Gel formulations (w/w)	AAC (mmHg h)	Maximum response (mmHg)	tmax (h)	Duration of action (h)
Carbopol 934
1%	15.60	7.39	4	>5
2%	16.16	9.27	4	>5
Pluronic F127
25%	16.05	5.14	3	5
30%	16.26	3.98	3	5

Figure 8

Intra-ocular pressure (mm Hg) of rabbits’ eyes after instillation of 1% (w/w) metoprolol tartrate gels. (A) 1% Carbopol gel, (B) 2% Carbopol gel, (C) 25% Pluronic F127 gel and (D) 30% Pluronic F127 ge l (n = 3, mean ± SD).

On the other hand, Fig. 8 and Table 4 demonstrate that the duration of the drug action (DA) using the PF127 gels in the two different concentrations (25% and 30% w/w) persists only for the experimental time and reaches the baseline at 5 h. The differences between the two individual PF127 gels are non significant (p > 0.05) with regard to the duration of the drug action. From table 4, it is evident that AAC of 1% w/w MT increases slightly as the concentration of the PF127 increases and it is 16.05, 16.26 mmHg h for 25 and 30% w/w PF127, respectively. The statistical analysis of the recorded data for MR (table 4) depicts that the difference between 25% and 30% w/w PF127 gels is non significant (p > 0.05). MR is 5.14, 3.98 mmHg for 25% w/w and 30% w/w PF127 gels, respectively. The same finding was obtained by a comparison between the two individual PF127 gels concerning the time of the maximum response (TMR). TMR is 3 h for both PF127 gel formulations. This may be attributed to the non significant change in the viscosity of PF127 gels which is 2.19 ± 0.16, 2.75 ± 0.19 (Pas) for 25% and 30% PF127 gels, respectively as shown in Table 2. From the above mentioned findings, it is observed that, the gel formulations of the drug with the Carbopol polymer produce a greater influence on the duration of the drug action as compared to the PF127 gels. Furthermore, there is no correlation between the obtained in vitro release rates of MT from the Carbopol and Pluronic F127 gels and the in vivo pharmacological effects.

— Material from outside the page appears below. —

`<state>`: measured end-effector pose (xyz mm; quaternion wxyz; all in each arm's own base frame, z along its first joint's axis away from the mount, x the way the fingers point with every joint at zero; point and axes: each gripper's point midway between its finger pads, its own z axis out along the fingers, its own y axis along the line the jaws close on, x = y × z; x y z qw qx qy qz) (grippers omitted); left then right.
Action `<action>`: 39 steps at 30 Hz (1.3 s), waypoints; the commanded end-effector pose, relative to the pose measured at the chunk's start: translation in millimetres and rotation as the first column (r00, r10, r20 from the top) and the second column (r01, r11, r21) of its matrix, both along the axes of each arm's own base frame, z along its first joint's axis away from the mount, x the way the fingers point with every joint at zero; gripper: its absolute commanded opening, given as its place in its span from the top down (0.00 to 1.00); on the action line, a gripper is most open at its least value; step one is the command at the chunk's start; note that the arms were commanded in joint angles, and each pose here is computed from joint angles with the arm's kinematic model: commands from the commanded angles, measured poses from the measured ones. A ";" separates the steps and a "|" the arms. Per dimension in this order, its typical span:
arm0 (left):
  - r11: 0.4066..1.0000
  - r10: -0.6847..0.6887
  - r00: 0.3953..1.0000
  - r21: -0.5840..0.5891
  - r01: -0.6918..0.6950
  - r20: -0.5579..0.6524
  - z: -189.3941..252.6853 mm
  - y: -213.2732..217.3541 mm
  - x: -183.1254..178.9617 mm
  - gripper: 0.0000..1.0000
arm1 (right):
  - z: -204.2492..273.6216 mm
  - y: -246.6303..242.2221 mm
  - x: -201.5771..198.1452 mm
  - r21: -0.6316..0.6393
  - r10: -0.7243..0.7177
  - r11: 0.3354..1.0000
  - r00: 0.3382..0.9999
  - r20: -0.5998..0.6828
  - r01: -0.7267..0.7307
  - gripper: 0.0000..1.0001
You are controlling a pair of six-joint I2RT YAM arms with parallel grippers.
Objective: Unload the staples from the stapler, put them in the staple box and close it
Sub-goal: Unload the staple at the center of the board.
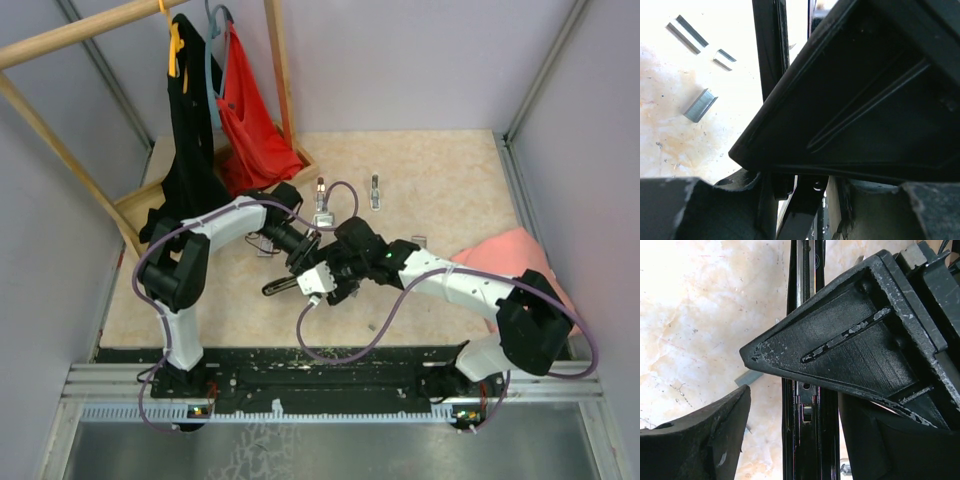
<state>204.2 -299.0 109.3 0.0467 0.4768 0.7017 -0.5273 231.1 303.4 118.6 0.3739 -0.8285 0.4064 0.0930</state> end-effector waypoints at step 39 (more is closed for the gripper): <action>0.996 0.050 0.977 -0.086 -0.033 0.207 62.9 10.2 33.4 0.00 | 50.2 16.4 5.7 0.133 -0.048 0.990 0.996 0.079 0.038 1.00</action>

With regard to the pupil diameter of the eyes of the tested rabbits, it is visually observed that, at all time points post-instillation of MT gels, the change in the pupil diameter is non significant for both Carbopol and Pluronic F127 gels as compared to the control eye (no miotic or medriatic effects).

Conclusion

The metoprolol tartrate gel formulations were made and examined under different formulation variables. The nature of the polymer and its concentration has influenced the drug release profiles. Higher release rates were observed at lower polymer concentrations. A direct relationship was noted between drug concentration and percent of the drug released. The intra-ocular pressure (IOP) results of rabbits’ eyes treated with 1% w/w metoprolol tartrate gel formulations showed that Carbopol 934 polymer which had higher viscosity values, extended the duration of the pressure-reducing effect of MT to more than 5 h. These results may be due to the prolongation of the ocular contact time, and assistance in drug penetration into the ocular tissue, which increases the duration of the action of the drug and its bioavailability.